Dimos suggested, “why don’t you take the kids out for lunch. That way, Areti can get a rest, too and time will pass quicker.”

“That’s what you think!” Yiannis’ voice heightened. “I took them to a hamburger place yesterday. I asked them what they wanted. Yianni, the one named after me, looked at the menu and asked if he could have three hamburgers.”

“Three?” They spoke in unison. “That’s right!” Yiannis assured them. “What did you tell him?” asked John, curious. After a sip of coffee, Yiannis responded, “I told him he could have as many as he wants – if he’s paying.”

They laughed. George nodded and said, “proves that the apple doesn’t fall far from the tree.”

“Well, today is the last day for babysitting, Yiannis. So, it’ll all be over by this evening. So, I will take it easy until Barbara comes to collect them.”
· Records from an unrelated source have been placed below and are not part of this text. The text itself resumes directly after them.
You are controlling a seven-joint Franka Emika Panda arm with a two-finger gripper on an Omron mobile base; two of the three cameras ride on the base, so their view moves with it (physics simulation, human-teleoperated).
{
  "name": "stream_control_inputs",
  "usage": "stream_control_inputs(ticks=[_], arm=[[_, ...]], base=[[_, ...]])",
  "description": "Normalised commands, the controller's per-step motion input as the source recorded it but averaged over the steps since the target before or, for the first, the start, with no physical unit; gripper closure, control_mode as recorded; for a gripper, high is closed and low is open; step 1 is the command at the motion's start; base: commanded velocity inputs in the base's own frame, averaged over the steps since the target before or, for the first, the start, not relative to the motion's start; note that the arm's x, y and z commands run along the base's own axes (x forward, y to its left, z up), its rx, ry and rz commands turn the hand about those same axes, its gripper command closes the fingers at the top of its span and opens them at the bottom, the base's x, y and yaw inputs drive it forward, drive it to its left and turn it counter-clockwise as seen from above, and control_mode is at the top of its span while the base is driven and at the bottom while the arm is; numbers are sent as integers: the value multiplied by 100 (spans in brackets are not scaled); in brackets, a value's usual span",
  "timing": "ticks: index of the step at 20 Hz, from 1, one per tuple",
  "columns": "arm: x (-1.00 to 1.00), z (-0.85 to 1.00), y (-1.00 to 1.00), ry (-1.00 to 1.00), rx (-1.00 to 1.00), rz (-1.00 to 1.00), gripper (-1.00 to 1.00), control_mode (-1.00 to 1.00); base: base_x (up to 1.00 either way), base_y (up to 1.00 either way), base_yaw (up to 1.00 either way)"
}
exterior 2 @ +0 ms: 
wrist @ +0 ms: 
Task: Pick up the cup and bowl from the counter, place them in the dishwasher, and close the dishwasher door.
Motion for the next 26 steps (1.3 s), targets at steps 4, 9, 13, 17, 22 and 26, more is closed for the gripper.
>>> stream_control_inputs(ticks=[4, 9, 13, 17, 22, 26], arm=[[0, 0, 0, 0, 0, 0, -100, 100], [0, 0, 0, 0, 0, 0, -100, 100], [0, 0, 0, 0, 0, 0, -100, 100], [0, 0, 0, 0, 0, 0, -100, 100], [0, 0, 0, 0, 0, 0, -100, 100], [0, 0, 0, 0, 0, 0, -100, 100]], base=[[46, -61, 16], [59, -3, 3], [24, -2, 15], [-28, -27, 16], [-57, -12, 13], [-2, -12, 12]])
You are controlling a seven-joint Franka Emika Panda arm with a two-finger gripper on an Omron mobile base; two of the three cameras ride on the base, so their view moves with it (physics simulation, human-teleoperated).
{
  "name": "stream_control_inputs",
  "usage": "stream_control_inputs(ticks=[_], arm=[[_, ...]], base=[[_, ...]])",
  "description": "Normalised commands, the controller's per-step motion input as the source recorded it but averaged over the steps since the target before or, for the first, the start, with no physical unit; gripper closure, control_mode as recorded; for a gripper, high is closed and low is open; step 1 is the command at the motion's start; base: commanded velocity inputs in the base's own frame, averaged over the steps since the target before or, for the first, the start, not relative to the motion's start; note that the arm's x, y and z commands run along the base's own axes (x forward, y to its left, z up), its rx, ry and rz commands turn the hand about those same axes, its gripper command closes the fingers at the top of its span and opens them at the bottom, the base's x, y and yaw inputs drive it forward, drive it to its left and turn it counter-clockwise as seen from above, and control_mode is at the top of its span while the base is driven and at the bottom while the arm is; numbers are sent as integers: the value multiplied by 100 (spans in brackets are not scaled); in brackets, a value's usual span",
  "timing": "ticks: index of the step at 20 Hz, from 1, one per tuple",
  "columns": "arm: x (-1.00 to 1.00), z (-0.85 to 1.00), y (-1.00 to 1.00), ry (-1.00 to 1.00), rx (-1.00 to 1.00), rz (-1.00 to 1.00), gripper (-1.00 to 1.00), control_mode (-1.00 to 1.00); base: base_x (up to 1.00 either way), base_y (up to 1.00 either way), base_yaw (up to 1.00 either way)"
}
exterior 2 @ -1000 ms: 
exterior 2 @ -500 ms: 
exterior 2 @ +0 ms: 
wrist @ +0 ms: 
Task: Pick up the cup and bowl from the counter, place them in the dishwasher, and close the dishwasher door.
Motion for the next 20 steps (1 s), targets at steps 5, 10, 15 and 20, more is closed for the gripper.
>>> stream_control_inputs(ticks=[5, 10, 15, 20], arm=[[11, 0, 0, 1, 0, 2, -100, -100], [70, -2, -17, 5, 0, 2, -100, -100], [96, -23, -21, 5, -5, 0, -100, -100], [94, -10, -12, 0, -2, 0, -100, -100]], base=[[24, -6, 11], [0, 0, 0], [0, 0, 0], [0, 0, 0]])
Reaching out for his first donut, Yiannis said, “not soon enough!” Then, giving the matter more thought, and with a look of speculation, he thought about not going home until much later. There must be some way to manage it. He looked around. “Maybe, I could visit your house for a cup of coffee, John. Say, ‘hello’ to Penelopi.” Giving that suggestion short drift and recalling his last visit lasting until dinnertime, John told him, “sure! And, then you can help me with the weeding of the rows of tomatoes and zucchini. That’s what I’ll be doing today. There’s a jungle of weeds out there.”  Suddenly, thoughts of sweating under the hot sun and pulling stacks of weeds sounded like being sentenced to a day of hard labor. “On second thought,” Yiannis eyed Dimos. “Maybe, if I went to the diner I’d be cooler and the itch won’t be so bad. Maybe, cure me, too.”  Giving it a fair amount of thought, Dimos said, “why not! Being Sunday, the diner will be very busy. I could use you to relieve the cashier just for a while. Or, maybe, help peel some potatoes. It would take your mind off the itch. Get real relief.” But, Yiannis saw visions with him standing long hours at the register until evening, having to deal with grumpy customers. With a half smile and reaching for the second donut he thanked Dimos for the offer. “On second thought, it’ll make more sense to go to that pharmacy that’s a ways from here and get something for the itch.” That suggestion was met with full agreement. But, George, sensing that Yiannis was just stalling for time away from the grandkids and leaving that job all on Areti, said, “good idea! That drug store closes just before midnight!”